What makes Dale such a compelling voice is that he isn’t trying to be anything other than himself. His musical influences—Britney, Cher, Rihanna—shine through not just in the sound, but in the fearless individuality. And his love for Ashlee Simpson’s “vulnerable era” adds a layer of emotional depth to what might otherwise feel like a throwaway pop diss track. It’s bratty, yes. But it’s also real.

When he’s not writing breakup songs with bite, Dale spends time with his dog Agatha and dates around for future lyrical inspiration. “Call me the male Taylor Swift,” he laughs. And honestly? We will. There’s something undeniably charming about his approach: unfiltered, playful, and deeply rooted in queer pop tradition. He writes from a place of personal truth, even when it’s messy or petty—or maybe especially when it is.

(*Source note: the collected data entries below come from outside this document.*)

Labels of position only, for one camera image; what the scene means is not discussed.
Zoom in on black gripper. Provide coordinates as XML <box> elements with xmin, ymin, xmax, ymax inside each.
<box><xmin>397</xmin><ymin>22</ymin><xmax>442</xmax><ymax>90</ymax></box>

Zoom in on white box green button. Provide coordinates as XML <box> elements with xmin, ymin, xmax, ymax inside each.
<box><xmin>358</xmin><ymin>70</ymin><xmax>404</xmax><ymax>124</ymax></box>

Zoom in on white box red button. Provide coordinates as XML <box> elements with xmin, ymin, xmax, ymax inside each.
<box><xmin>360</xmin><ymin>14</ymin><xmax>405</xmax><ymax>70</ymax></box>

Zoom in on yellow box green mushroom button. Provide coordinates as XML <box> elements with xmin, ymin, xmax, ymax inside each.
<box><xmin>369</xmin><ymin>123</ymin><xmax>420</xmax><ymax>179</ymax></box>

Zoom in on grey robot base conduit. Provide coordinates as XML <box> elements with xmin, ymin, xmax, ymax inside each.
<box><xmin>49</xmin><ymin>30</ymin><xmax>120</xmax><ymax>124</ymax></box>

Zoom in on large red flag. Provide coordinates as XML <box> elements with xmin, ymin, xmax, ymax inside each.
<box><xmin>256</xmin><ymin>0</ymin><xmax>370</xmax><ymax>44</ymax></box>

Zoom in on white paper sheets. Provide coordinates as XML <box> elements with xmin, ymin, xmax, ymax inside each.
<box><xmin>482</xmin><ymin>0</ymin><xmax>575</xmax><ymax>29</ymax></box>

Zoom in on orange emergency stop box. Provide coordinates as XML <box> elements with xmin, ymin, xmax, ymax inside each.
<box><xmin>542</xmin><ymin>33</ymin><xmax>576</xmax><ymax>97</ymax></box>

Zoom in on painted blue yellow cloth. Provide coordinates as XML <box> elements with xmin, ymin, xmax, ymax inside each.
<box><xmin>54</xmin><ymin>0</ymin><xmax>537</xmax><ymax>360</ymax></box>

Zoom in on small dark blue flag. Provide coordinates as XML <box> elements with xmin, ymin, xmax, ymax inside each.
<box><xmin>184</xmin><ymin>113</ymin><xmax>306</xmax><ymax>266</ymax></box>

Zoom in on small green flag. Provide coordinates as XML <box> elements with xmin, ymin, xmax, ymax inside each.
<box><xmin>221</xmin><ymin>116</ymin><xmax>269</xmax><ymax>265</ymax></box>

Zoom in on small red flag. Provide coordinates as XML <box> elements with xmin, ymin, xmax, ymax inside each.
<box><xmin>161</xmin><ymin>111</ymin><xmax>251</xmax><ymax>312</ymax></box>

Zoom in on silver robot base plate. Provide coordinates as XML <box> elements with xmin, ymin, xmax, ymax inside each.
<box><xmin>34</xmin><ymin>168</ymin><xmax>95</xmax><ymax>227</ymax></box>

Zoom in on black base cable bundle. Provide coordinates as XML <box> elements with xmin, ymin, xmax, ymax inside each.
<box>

I Don’t Wanna Be Your Friend is just the beginning of what Dale promises will be a year full of releases. It’s the first taste of his upcoming project Pretty Pleased With Myself, due in early 2026, and if this song is any indication, it’s going to be a cathartic, glitter-stained rollercoaster. Dale isn’t just writing music—he’s writing the post-breakup diary you’re too scared to publish. And lucky for us, he’s hitting “send” on every page.

So if you’ve ever been led on, left on read, or told to “just be chill,” Dale Frost has your back—and he brought a chorus you can scream in your car while doing 70 on the highway. Just don’t expect him to be your friend. He’s got better things to do.